Activity >> Below are some records. Copy every line in them that holds "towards".

[Records drawn from a dataset]
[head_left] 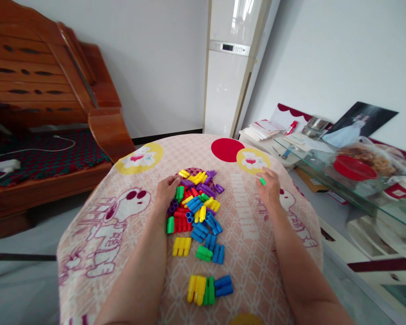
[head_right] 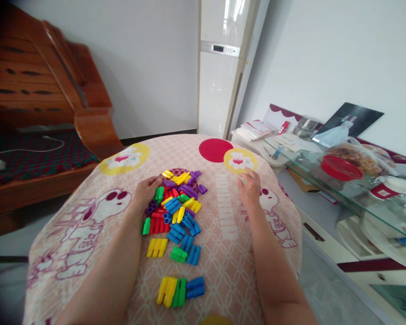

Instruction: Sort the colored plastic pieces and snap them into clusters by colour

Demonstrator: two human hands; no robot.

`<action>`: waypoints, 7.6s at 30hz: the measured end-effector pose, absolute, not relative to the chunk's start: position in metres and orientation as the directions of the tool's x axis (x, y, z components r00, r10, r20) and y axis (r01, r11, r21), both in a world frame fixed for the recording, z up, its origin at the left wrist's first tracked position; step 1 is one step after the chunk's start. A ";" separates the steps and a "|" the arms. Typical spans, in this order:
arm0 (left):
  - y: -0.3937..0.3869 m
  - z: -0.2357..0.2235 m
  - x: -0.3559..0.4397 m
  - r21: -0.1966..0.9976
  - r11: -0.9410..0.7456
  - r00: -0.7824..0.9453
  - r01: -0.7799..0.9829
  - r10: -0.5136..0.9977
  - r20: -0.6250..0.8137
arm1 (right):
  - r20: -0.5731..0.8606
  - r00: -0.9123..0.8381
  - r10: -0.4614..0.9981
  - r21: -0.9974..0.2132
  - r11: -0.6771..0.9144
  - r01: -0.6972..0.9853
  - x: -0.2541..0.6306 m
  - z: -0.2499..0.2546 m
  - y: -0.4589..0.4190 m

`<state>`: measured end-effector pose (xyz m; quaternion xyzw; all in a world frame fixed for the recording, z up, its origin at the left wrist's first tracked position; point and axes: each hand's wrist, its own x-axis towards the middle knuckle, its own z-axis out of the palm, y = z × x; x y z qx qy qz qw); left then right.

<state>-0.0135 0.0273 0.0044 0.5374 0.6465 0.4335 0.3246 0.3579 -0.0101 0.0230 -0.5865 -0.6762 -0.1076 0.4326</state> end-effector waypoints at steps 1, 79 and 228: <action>0.028 0.004 -0.014 0.908 0.045 -0.209 0.417 0.977 0.048 | 0.689 -0.028 0.724 -0.365 0.380 0.850 0.342 0.029 -0.014; 0.001 0.031 -0.075 0.918 0.087 0.253 0.388 0.947 -0.197 | 0.516 -0.175 0.839 -0.359 0.397 0.845 0.281 0.012 -0.024; 0.000 0.065 -0.020 0.976 -0.167 0.035 0.142 0.986 0.164 | 0.116 0.516 0.849 -0.157 -0.497 0.853 0.376 0.078 -0.040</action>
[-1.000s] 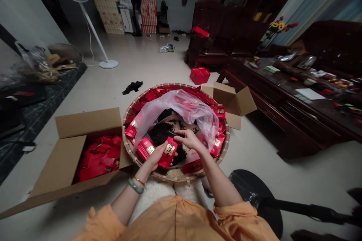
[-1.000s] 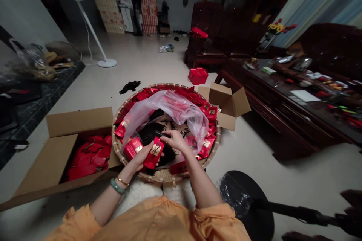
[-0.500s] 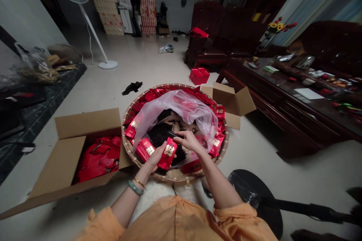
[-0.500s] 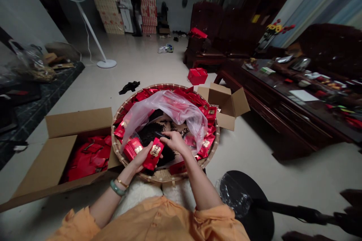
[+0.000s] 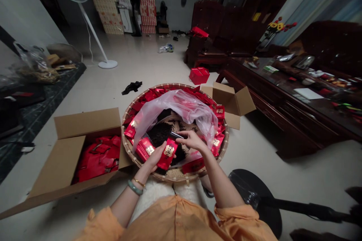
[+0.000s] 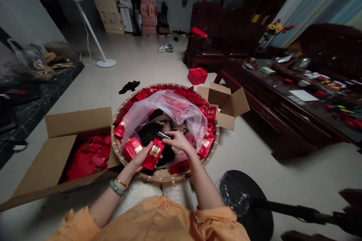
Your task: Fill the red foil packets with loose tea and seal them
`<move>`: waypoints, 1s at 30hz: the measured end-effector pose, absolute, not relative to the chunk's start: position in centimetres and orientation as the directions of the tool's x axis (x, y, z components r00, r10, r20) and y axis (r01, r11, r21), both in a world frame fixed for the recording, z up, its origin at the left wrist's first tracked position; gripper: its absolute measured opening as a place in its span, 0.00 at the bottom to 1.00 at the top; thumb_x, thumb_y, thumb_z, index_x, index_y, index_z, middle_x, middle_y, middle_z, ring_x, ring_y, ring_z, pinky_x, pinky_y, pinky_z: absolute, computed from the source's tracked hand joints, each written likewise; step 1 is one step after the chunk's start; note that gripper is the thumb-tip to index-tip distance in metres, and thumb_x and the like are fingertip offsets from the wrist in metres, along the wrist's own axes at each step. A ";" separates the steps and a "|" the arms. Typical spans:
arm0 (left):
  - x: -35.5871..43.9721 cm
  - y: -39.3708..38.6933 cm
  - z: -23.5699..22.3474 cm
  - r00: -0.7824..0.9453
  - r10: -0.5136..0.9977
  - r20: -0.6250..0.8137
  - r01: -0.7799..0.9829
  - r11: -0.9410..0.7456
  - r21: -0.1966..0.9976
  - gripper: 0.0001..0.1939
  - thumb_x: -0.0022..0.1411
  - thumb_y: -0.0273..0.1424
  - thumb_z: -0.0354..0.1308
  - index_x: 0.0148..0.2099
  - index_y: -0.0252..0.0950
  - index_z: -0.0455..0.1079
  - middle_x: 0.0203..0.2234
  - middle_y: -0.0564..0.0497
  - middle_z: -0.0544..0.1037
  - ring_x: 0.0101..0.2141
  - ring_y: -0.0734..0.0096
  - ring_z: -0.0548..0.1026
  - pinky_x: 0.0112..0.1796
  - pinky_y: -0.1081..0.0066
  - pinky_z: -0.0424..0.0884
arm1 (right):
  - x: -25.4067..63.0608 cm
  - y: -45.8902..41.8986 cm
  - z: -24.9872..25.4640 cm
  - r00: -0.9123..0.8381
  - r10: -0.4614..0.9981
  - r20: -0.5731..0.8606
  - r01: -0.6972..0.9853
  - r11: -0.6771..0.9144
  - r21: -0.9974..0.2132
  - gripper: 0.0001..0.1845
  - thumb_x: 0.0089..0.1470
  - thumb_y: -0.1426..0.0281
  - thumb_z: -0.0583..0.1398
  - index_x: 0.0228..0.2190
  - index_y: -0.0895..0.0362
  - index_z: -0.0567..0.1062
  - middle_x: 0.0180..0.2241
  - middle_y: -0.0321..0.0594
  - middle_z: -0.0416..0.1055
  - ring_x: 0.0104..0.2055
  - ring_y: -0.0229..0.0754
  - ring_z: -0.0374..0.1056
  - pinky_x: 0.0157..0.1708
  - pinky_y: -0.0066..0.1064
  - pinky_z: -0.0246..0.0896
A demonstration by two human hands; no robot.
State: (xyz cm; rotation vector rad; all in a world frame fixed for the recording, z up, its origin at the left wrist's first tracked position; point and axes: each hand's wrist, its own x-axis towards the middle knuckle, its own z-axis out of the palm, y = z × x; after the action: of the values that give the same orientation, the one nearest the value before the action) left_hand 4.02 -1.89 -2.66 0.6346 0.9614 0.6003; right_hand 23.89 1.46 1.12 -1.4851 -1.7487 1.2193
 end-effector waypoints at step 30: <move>5.1 0.8 -2.0 0.205 0.948 -0.244 -0.217 0.287 0.933 0.16 0.48 0.38 0.63 0.37 0.31 0.74 0.30 0.48 0.78 0.29 0.72 0.73 0.32 0.75 0.68 | 22.1 0.7 0.6 -0.360 0.926 -0.113 0.516 0.097 -0.851 0.18 0.49 0.61 0.58 0.42 0.53 0.77 0.34 0.34 0.77 0.33 0.42 0.69 0.32 0.28 0.60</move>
State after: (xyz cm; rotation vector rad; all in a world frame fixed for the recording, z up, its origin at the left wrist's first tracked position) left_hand 5.13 0.78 -2.04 0.9140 1.0222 0.9937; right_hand 22.11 0.65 0.56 -1.4086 -1.9231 1.1873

Task solution >>
`<state>`: measured end-effector pose (xyz m; quaternion xyzw; all in a world frame fixed for the recording, z up, its origin at the left wrist's first tracked position; point and axes: each hand's wrist, its own x-axis towards the middle knuckle, its own z-axis out of the palm, y = z × x; x y z qx qy qz qw); left then right.
State: (xyz cm; rotation vector rad; all in a world frame fixed for the recording, z up, its origin at the left wrist's first tracked position; point and axes: each hand's wrist, its own x-axis towards the middle knuckle, its own z-axis out of the palm, y = z × x; after the action: of the values that give the same orientation, the one nearest the value before the action) left_hand 4.02 -1.89 -2.66 0.6346 0.9614 0.6003; right_hand 23.89 1.46 1.12 -1.4851 -1.7487 1.2193

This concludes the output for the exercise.